WHAT YOU SHOULD DO: Working through the lines below, return each one that holds "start".

━━ DATA SECTION ━━

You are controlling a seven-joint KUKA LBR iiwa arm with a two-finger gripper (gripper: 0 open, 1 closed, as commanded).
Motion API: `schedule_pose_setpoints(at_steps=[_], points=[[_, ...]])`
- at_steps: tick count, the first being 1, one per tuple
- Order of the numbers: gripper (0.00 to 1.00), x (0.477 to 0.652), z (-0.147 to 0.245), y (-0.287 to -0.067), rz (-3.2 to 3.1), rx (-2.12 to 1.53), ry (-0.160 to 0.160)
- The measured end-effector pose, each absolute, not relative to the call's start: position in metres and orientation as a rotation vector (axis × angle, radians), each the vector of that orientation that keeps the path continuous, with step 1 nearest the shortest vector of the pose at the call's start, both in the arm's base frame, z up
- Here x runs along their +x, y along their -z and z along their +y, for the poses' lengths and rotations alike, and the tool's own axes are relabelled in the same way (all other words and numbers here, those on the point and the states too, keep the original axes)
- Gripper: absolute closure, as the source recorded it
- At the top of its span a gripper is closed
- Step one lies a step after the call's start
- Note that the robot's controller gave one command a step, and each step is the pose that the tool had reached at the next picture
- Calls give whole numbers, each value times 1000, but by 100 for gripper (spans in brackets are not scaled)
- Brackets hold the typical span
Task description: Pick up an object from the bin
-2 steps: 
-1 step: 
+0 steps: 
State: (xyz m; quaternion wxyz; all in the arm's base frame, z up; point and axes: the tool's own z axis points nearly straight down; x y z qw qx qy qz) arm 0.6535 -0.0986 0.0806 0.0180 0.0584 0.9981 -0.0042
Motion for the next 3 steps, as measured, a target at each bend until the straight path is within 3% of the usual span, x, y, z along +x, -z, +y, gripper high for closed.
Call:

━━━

RESPONSE:
- The measured end-effector pose, each absolute, not relative to the call's start: position in metres and orientation as a rotation vector (axis × angle, radians), each the vector of that orientation that keeps the path continuous, with step 1 nearest the shortest vector of the pose at the call's start, both in the arm's base frame, z up
- Step one lies a step after the call's start

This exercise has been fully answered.